* THE DATA *
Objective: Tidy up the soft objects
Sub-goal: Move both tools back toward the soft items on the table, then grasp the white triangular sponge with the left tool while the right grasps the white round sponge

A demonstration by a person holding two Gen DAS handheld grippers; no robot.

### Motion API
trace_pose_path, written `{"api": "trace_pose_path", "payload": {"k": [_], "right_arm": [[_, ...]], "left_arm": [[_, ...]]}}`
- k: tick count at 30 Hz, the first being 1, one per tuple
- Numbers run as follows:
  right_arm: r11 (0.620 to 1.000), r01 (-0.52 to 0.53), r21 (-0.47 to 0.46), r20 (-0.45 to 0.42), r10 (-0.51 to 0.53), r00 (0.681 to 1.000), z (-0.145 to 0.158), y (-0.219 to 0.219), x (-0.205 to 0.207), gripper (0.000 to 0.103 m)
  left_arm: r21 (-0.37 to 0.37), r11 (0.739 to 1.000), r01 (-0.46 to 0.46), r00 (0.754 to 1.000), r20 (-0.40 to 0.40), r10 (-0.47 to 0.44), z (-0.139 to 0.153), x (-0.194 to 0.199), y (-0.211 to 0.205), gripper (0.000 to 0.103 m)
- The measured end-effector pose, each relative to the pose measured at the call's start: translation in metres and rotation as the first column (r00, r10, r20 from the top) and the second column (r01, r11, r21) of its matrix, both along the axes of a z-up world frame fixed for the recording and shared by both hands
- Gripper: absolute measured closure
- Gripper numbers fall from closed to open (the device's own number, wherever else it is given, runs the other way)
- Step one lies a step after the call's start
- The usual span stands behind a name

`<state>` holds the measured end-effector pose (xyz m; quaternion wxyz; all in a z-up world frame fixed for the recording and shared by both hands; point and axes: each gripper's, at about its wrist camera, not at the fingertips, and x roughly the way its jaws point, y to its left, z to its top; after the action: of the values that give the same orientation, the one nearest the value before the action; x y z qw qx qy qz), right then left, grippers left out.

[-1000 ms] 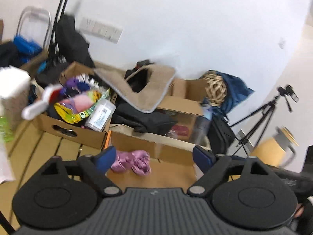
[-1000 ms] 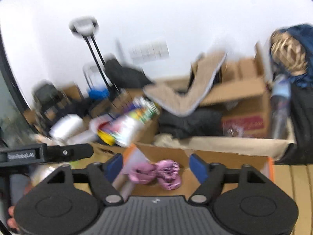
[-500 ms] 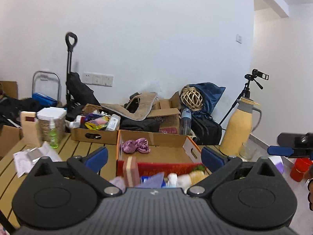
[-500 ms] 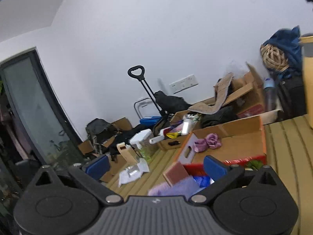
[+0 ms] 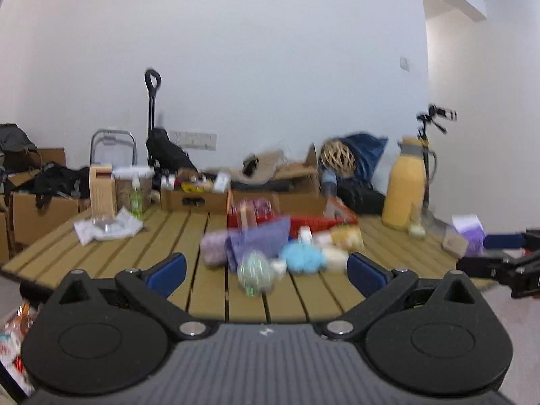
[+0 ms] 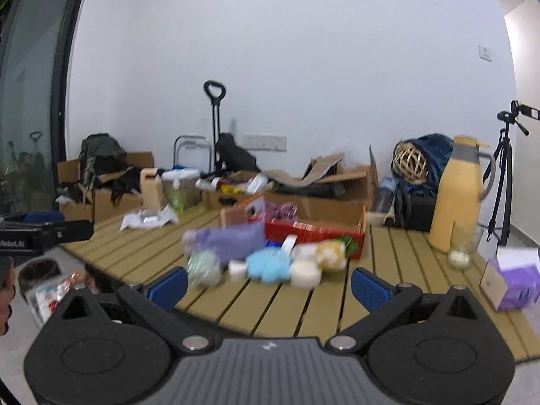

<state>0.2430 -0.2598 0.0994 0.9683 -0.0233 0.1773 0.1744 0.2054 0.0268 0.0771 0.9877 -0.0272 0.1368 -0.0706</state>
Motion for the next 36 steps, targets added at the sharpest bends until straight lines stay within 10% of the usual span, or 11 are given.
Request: {"api": "trace_pose_path", "payload": {"k": [15, 36], "right_arm": [[1.0, 0.019, 0.002, -0.055, -0.019, 0.998, -0.043, 0.006, -0.026, 0.0], [0.994, 0.109, -0.009, -0.13, -0.109, 0.986, -0.083, 0.001, 0.148, 0.0]], "left_arm": [[0.036, 0.999, 0.014, 0.998, -0.064, -0.011, -0.021, 0.014, -0.01, 0.0], [0.018, 0.998, 0.062, 0.98, -0.188, -0.057, -0.055, 0.207, -0.04, 0.0]]}}
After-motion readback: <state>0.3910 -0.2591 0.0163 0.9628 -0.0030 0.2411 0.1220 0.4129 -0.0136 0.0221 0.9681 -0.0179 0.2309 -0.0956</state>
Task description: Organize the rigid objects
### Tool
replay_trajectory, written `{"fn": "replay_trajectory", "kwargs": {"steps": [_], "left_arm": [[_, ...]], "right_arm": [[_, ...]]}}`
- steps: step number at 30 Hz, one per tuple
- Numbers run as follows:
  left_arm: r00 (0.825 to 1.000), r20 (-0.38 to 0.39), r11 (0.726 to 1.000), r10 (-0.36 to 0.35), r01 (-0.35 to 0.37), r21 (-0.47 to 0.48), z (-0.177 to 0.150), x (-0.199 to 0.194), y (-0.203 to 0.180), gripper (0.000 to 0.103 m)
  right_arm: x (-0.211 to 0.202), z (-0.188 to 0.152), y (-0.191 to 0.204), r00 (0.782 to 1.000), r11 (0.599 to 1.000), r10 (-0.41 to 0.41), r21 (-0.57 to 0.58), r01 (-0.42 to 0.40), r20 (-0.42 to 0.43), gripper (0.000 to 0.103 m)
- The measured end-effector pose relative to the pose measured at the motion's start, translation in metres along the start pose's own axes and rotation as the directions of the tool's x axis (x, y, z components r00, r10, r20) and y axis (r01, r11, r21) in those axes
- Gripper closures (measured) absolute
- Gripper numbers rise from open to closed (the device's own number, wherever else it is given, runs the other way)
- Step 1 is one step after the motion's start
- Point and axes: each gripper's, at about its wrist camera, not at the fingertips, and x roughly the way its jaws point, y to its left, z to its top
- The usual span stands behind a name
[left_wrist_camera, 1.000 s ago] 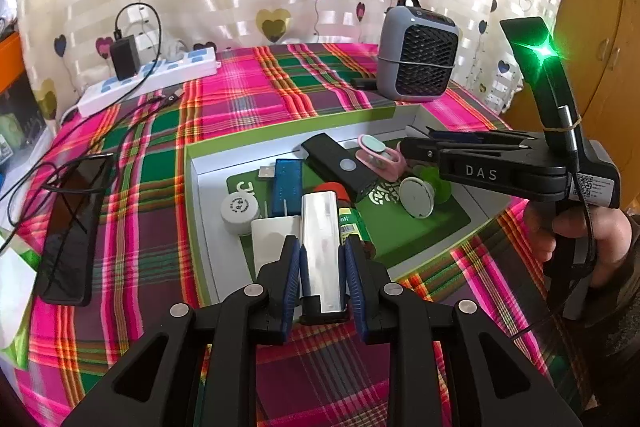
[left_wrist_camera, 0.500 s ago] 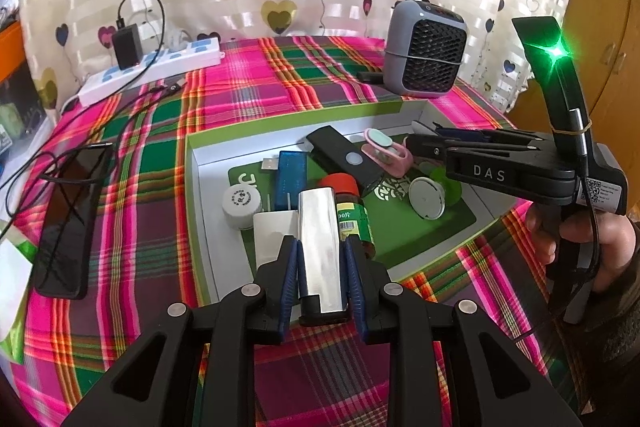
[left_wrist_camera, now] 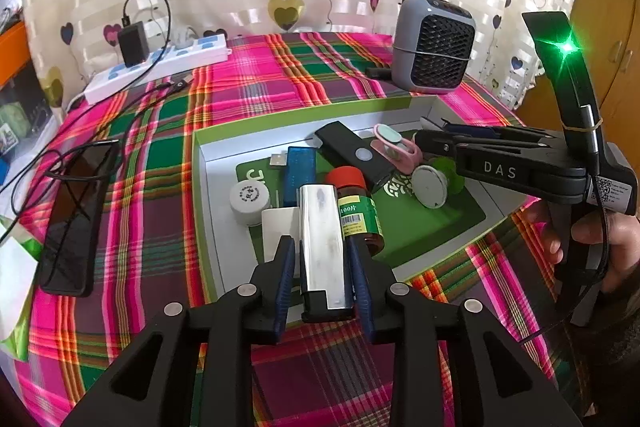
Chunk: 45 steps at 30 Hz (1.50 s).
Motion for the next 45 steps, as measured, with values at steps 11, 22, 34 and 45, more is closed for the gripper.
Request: {"fn": "replay_trajectory", "kwargs": {"steps": [11, 22, 34, 45], "left_arm": [[1.000, 0.002, 1.000, 0.007, -0.007, -0.007, 0.000, -0.002, -0.002, 0.071], [1.000, 0.008, 1.000, 0.012, -0.011, -0.015, 0.000, -0.006, -0.001, 0.067], [0.999, 0.036, 0.999, 0.019, -0.018, -0.034, -0.006, -0.025, -0.005, 0.066], [0.997, 0.066, 0.998, 0.026, -0.023, -0.052, -0.021, -0.051, -0.014, 0.066]], "right_arm": [[-0.002, 0.000, 0.001, 1.000, 1.000, 0.018, 0.015, -0.018, 0.009, 0.058], [-0.006, -0.001, 0.002, 0.999, 0.999, 0.033, 0.019, -0.033, 0.029, 0.052], [-0.026, -0.007, 0.011, 0.995, 0.999, 0.047, 0.002, -0.047, 0.089, 0.048], [-0.057, -0.026, 0.021, 0.990, 0.999, 0.046, -0.001, -0.047, 0.133, 0.048]]}}
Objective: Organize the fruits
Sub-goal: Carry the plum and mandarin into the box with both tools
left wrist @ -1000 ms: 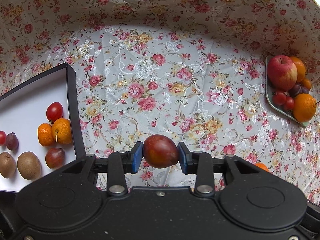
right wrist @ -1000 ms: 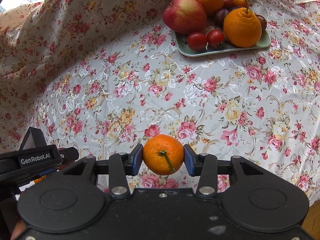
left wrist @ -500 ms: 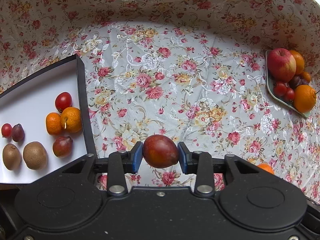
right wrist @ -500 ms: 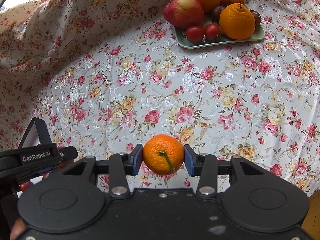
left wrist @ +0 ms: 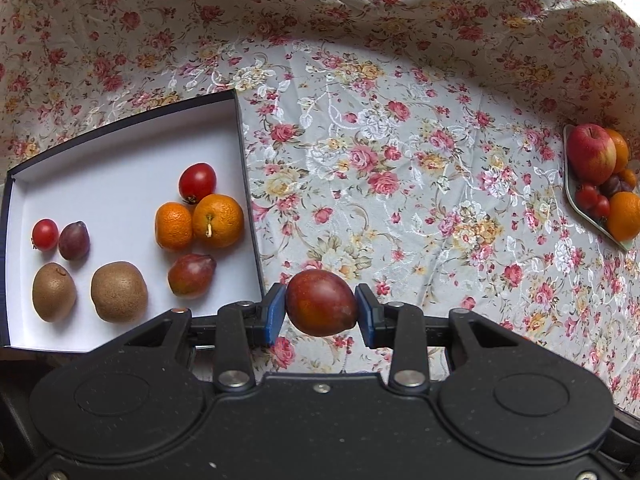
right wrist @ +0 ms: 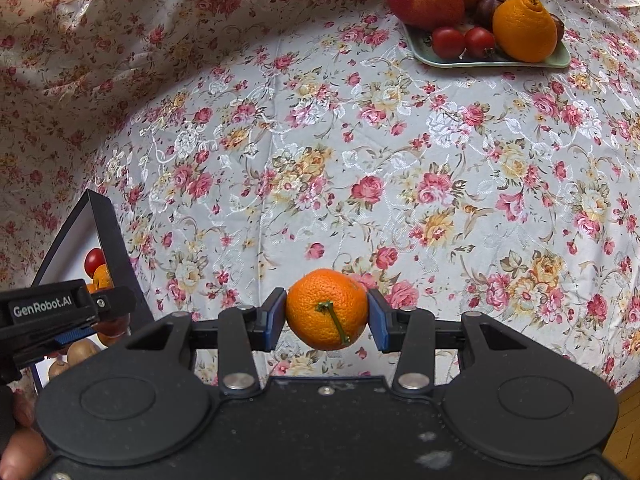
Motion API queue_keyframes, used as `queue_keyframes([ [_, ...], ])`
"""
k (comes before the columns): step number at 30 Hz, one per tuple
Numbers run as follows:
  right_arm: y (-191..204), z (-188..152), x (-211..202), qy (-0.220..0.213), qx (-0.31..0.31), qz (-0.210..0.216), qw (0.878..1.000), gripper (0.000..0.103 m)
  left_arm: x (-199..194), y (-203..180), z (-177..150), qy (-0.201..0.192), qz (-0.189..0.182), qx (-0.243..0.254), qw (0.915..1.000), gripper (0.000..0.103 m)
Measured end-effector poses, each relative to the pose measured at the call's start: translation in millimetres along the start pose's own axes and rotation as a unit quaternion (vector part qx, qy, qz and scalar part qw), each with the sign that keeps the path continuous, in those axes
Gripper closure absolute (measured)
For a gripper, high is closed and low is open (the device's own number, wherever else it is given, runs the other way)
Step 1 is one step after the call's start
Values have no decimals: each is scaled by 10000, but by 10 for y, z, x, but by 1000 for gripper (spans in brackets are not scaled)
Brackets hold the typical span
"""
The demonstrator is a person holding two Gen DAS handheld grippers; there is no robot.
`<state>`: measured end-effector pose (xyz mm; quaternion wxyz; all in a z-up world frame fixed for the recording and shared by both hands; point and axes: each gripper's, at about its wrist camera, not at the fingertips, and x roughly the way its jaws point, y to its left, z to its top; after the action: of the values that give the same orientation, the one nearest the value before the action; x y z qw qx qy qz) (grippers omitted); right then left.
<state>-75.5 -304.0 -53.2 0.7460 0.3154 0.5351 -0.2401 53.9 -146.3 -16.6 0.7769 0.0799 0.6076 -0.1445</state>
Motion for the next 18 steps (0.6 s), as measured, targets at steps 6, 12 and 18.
queue_keyframes([
  [6, 266, -53, 131, 93, -195, -13, 9998, 58, -57, 446, 121, -120, 77, -430, 9990, 57],
  [12, 519, -69, 241, 133, -312, 9, 9994, 58, -71, 971, 206, -252, 329, -891, 9952, 57],
  [18, 877, -92, 294, 68, -447, 127, 9989, 58, -58, 1512, 221, -317, 609, -1324, 9888, 57],
])
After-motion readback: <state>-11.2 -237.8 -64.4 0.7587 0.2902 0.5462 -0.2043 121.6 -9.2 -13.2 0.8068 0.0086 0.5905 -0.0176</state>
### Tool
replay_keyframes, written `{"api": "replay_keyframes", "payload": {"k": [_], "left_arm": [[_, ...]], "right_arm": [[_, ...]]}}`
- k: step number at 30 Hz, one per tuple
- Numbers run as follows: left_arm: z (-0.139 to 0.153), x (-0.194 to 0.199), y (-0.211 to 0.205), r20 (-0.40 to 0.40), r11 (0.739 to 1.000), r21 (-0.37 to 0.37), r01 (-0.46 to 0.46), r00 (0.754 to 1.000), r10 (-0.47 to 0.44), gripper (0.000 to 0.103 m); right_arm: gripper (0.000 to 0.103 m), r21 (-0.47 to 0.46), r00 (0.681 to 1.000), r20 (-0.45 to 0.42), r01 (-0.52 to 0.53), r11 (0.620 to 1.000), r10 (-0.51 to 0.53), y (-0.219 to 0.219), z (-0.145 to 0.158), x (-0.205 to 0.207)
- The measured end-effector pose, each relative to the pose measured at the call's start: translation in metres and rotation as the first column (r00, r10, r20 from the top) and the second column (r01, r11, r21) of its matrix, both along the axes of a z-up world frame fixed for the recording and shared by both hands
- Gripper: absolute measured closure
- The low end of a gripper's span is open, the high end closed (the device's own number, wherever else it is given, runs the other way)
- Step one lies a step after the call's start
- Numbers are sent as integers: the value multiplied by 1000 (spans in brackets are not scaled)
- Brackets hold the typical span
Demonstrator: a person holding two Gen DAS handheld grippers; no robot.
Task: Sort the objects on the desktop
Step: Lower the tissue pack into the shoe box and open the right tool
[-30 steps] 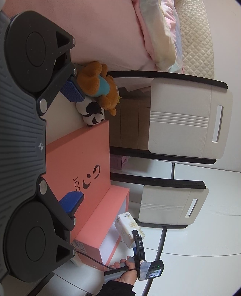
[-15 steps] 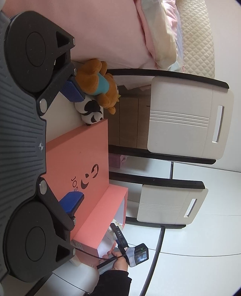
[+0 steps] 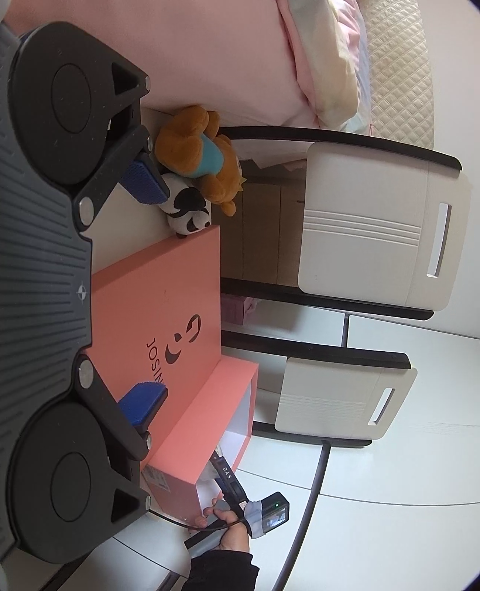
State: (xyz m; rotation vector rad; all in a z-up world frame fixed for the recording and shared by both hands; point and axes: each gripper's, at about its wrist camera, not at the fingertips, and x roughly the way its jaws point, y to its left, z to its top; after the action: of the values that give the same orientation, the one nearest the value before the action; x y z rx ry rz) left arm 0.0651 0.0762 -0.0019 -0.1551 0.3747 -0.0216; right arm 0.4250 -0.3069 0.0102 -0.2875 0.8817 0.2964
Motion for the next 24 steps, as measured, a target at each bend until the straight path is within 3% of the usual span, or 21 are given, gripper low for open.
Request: {"api": "replay_keyframes", "payload": {"k": [15,21,24], "left_arm": [[6,-8,-5,53,1000,22,-3,999,2,0],[6,-10,-8,64,999,37,-5,998,3,0],[6,-10,-8,62,999,39,-7,998,5,0]], "right_arm": [[9,194,979,189,34,980,-72,-18,35,-90],[8,221,946,310,29,975,-98,-7,42,-141],[3,256,920,373,25,966,-122,1,45,-168]]}}
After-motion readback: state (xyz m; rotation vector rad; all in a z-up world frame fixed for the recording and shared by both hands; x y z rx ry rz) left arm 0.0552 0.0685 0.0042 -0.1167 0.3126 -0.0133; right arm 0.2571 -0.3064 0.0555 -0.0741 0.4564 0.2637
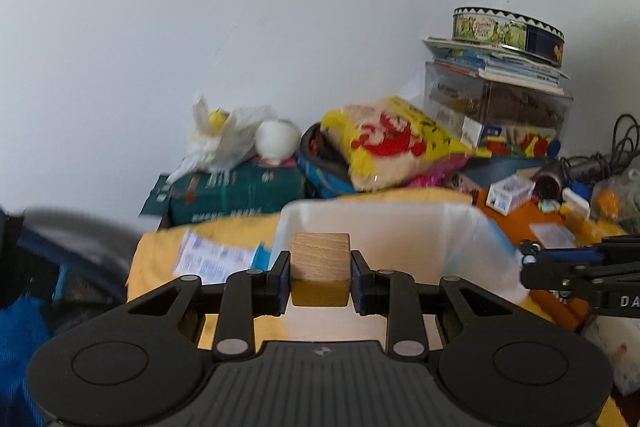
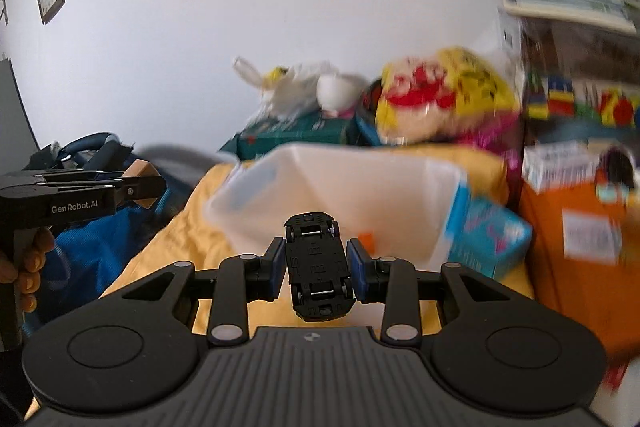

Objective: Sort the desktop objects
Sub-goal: 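Carry the black car and wooden block over the bin and release both, then grasp a black car with the right tool while the left tool grasps the green frog block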

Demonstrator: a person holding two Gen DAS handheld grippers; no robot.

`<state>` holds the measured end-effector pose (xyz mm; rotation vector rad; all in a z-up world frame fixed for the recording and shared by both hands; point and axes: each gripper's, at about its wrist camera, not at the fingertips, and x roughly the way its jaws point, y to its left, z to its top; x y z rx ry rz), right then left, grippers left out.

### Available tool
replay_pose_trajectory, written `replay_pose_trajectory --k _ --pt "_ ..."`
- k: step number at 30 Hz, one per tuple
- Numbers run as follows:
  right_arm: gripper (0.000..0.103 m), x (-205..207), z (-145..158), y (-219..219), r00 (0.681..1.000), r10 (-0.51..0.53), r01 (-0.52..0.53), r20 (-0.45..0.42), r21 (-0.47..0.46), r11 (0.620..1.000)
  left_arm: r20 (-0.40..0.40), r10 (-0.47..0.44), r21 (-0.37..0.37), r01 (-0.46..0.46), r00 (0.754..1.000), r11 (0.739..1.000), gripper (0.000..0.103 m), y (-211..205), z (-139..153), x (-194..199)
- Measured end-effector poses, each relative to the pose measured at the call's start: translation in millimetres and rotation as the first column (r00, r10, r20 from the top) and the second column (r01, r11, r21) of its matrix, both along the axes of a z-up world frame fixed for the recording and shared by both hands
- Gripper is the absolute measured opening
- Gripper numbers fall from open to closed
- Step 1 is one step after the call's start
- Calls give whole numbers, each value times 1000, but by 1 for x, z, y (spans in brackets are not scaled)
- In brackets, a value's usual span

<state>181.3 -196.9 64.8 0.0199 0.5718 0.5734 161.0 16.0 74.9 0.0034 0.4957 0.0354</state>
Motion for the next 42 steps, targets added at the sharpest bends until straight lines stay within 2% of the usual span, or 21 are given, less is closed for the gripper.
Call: replay_pose_trajectory --k 7,14,15,16,17,18,21,26,32,36,40,42 --pt "37 49 9 7 1000 -19 19 15 -28 999 -23 5 -2 -5 1000 1000 32 -4 7 57" --pt "37 82 -5 8 998 -45 42 -41 -57 997 -63 -6 16 7 998 1000 33 -10 -4 89" --pt "38 86 -7 9 998 -48 45 -46 -63 997 -67 -9 12 10 998 1000 35 -10 -5 90" --pt "39 90 -9 10 997 -53 49 -53 -68 996 -72 -10 14 11 997 1000 47 -11 -8 93" --pt "45 93 -10 11 997 -59 54 -58 -73 996 -76 2 26 0 997 1000 53 -11 -10 94" --pt "57 97 -12 12 996 -59 54 -66 -79 995 -76 14 35 -11 997 999 58 -10 -11 93" --pt "57 101 -13 12 996 -56 50 -63 -84 995 -76 23 44 -20 997 999 58 -5 -14 89" --pt "57 83 -14 4 997 -39 35 -61 -63 997 -72 27 52 -23 997 998 58 4 -25 58" --pt "57 15 -31 1 999 0 -4 -49 -76 997 -125 20 30 -16 992 999 58 13 -64 -11" --pt "58 -30 -66 4 996 22 -35 -84 -155 987 -182 14 25 -9 983 1000 58 14 -94 -55" --pt "58 -54 -101 1 984 0 -33 -178 -185 982 -254 13 9 -11 967 1000 58 13 -124 -87" --pt "58 -61 -110 1 981 -8 -32 -193 -206 978 -280 2 13 2 960 1000 58 9 -137 -97"
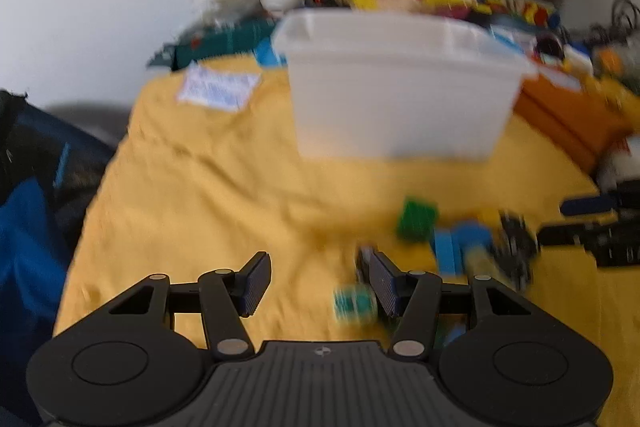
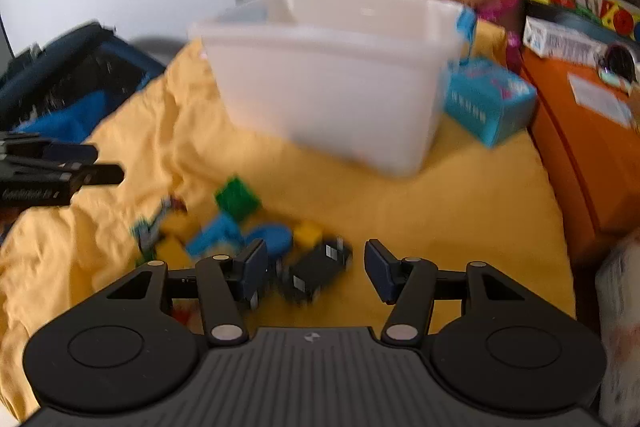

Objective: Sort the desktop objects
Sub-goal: 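Grasp a black car with the right tool while the left tool grasps the green frog block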

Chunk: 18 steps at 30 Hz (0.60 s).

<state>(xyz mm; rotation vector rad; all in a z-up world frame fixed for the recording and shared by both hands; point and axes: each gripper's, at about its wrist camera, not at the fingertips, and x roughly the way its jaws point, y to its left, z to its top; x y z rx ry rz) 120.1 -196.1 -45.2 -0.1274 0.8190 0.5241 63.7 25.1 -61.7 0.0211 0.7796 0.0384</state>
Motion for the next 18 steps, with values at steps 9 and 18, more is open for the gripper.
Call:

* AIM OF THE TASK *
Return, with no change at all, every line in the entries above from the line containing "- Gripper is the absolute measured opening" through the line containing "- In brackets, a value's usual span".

* ANSWER AREA *
- Gripper is the absolute measured opening
- Gripper numbers fall from open to closed
- Step 1 is one step after the call's start
- Calls give whole numbers, each value times 1000, but by 1 for x, z, y (spans in brackets are not scaled)
- In brackets, a value's usual span

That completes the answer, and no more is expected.